Non solo: il fiorire di istituzioni e procedure, nascoste dietro sigle incomprensibili e acronimi misteriosi (come ECHA, EEA, EFCA, ENISA, EMSA…) sta alimentando il sospetto anche di quanti ancora resistono ai rigori dell’austerità.

Qualcuno dirà che i difetti dell’Europa sono negli occhi di chi vede, che in troppi vorrebbero tutti vantaggi dell’Unione senza per questo doverne pagare il prezzo. È possibile, ma dev’esserci dell’altro. In fondo i sacrifici per entrare nell’Euro gli italiani li hanno fatti abbastanza volentieri. E non solo lo Stivale è tra i Paesi fondatori dell’Unione, ma i cittadini della penisola sono sempre stati piuttosto favorevoli al processo di integrazione.

Per capire lo scontento di oggi, allora, torniamo a spulciare Facebook. Tra i nostri concittadini beninformati circolano con un certo successo le tesi del complotto.  Non si finisce mai di contare le accuse verso la grande finanza, le banche e i poteri occulti. E da quando certe teorie e certi nomi si sentono circolare anche nei talk show televisivi, sembra tutto più credibile.

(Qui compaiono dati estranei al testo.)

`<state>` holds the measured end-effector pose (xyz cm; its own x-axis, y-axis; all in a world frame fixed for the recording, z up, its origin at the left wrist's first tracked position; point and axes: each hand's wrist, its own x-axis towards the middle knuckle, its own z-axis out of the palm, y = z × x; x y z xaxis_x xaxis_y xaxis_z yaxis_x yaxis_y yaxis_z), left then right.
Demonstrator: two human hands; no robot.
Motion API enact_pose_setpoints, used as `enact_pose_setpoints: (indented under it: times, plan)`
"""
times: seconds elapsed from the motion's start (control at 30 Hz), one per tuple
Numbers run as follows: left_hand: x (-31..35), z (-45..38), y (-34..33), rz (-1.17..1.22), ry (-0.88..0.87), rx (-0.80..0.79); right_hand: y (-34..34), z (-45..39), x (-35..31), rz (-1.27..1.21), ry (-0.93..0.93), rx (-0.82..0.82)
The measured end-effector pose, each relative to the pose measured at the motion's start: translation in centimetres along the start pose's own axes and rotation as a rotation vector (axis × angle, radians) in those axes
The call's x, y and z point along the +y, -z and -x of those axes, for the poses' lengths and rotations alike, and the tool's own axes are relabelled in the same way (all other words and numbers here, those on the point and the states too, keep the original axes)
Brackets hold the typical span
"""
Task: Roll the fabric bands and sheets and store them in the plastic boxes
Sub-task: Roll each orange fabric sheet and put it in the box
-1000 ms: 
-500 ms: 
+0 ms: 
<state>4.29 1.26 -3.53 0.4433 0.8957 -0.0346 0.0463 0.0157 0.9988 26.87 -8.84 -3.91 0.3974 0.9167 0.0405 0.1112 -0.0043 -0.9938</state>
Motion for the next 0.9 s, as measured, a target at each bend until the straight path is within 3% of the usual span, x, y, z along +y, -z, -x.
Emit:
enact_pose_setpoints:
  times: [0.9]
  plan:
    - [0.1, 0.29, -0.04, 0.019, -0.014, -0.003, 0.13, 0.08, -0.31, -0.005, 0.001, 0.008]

Magari c’è del vero, ma sembra tutto un po’ troppo semplice e consolatorio. Purtroppo la realtà è complessa, e forse stiamo semplicemente vivendo l’epoca in cui le contraddizioni accantonate per fare spazio al processo europeista non possono più essere nascoste.

Hai voglia a dire che dalla Finlandia al Portogallo siamo tutti europei. È vero, come sono vere certe barzellette in cui ci sono un tedesco, un francese, un polacco e un italiano. Allora viene il sospetto che la politica, spaventata dalla difficoltà di armonizzare le differenze tra le multiformi culture del continente, abbia risolto il problema affidandosi ad una tecnica rigida e omologante.

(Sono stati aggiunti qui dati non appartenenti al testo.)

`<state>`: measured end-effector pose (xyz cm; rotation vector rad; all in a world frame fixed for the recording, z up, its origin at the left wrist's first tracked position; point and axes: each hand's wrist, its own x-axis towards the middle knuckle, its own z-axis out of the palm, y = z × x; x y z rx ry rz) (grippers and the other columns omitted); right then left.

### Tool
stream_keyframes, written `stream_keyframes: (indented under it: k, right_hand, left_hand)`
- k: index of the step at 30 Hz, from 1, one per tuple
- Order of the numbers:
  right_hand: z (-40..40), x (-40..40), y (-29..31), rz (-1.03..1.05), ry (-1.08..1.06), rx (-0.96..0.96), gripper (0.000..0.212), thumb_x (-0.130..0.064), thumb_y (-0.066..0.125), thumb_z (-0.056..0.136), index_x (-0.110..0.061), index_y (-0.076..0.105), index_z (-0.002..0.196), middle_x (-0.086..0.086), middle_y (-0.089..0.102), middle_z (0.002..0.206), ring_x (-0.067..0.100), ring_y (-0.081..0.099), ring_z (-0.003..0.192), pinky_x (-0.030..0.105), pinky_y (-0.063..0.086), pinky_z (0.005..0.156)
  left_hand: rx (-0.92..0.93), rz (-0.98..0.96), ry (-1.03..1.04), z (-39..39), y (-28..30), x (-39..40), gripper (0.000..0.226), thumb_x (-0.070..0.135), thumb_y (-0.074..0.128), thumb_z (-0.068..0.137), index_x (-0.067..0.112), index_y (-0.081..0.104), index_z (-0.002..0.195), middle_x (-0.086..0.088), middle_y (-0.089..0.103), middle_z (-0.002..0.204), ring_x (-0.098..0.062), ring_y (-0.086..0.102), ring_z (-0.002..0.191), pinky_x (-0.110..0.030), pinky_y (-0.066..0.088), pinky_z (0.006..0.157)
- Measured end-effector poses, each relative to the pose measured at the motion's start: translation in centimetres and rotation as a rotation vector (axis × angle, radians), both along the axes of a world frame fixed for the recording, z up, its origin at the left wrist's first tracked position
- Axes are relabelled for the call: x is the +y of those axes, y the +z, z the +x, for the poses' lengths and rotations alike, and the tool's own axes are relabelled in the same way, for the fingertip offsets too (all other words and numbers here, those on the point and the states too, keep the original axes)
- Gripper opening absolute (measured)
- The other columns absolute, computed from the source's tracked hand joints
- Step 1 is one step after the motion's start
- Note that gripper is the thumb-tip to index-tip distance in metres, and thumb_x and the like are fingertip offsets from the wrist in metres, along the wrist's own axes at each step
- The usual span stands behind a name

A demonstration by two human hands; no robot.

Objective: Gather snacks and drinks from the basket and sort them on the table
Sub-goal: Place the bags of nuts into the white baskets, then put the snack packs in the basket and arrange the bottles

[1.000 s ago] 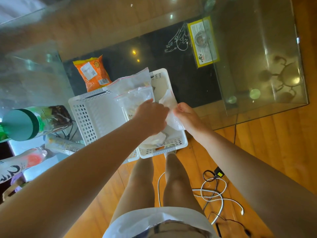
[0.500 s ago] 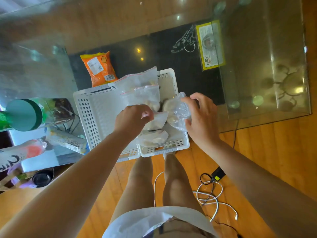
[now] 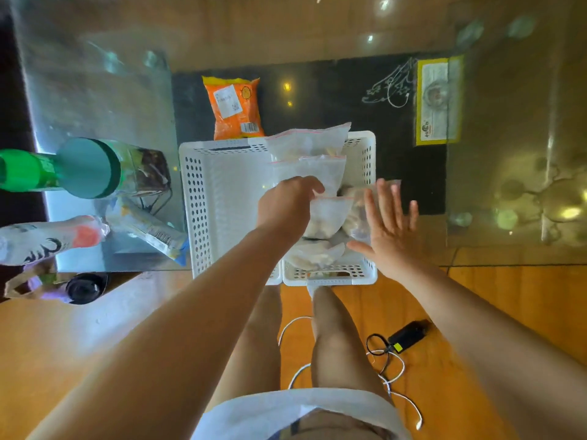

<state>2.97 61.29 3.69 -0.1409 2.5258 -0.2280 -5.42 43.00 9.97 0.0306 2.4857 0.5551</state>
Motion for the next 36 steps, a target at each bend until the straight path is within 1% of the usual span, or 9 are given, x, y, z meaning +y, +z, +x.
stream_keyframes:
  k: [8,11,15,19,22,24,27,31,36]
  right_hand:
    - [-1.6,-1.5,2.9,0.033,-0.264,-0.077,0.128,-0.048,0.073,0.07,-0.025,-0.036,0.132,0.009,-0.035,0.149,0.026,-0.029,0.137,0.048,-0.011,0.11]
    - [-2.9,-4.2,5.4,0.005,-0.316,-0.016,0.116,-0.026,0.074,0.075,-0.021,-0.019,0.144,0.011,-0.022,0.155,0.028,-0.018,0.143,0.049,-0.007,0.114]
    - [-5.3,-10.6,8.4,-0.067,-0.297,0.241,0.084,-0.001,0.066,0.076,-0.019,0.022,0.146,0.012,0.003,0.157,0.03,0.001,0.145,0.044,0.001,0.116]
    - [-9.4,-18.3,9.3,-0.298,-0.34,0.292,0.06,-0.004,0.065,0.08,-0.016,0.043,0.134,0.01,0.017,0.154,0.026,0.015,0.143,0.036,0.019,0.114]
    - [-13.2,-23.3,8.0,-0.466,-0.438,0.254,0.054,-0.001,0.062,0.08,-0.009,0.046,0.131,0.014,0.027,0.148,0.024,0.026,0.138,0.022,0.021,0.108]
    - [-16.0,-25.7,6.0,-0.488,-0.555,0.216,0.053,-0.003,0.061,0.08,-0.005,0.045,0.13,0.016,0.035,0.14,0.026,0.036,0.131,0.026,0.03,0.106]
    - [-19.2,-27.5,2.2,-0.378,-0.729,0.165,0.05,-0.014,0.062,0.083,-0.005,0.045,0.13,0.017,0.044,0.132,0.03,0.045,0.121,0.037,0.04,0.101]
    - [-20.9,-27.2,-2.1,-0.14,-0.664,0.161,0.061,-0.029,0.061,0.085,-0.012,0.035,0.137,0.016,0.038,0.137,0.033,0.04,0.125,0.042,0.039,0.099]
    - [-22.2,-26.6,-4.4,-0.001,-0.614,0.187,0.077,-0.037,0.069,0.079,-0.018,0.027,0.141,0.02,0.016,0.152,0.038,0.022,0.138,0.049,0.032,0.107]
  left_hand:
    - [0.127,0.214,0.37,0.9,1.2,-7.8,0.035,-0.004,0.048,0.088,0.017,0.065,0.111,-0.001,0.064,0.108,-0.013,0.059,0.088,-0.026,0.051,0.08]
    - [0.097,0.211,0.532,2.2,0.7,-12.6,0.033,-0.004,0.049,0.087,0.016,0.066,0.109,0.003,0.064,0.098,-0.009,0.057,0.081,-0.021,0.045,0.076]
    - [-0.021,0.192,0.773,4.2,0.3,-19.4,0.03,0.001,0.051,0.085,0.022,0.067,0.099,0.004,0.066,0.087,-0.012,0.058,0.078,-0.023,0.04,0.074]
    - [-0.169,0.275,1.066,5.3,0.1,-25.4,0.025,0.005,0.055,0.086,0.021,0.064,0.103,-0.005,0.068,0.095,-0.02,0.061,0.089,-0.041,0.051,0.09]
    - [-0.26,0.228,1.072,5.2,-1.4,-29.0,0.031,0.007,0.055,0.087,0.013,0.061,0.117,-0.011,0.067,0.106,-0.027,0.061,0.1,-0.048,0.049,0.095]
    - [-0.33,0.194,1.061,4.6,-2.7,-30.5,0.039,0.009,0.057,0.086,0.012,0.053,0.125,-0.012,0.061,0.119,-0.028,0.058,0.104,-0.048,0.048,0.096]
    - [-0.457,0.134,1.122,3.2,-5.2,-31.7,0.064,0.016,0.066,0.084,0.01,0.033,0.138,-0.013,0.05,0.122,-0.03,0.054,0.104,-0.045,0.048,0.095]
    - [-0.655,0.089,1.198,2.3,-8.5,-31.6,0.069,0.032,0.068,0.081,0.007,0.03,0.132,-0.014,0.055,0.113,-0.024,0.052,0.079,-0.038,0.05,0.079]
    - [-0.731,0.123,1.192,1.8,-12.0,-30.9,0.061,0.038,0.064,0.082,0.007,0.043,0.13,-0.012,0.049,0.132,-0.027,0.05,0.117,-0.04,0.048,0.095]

Come le barbabietole, i surgelati e i cavoletti, l’uomo europeo deve corrispondere a certi parametri. Il resto è da scartare. Eccola la resistenza alla prepotenza del capitalismo finanziario: ha tutta l’aria di essere un’autodifesa della varietà umana dalla standardizzazione, prima ancora che un problema economico.

Chissà se l’Europa coglierà mai l’invito fatto pochi giorni fa da Papa Francesco alla Chiesa cattolica, quello di essere «la “Casa dell’armonia” dove unità e diversità sanno coniugarsi insieme per essere ricchezza».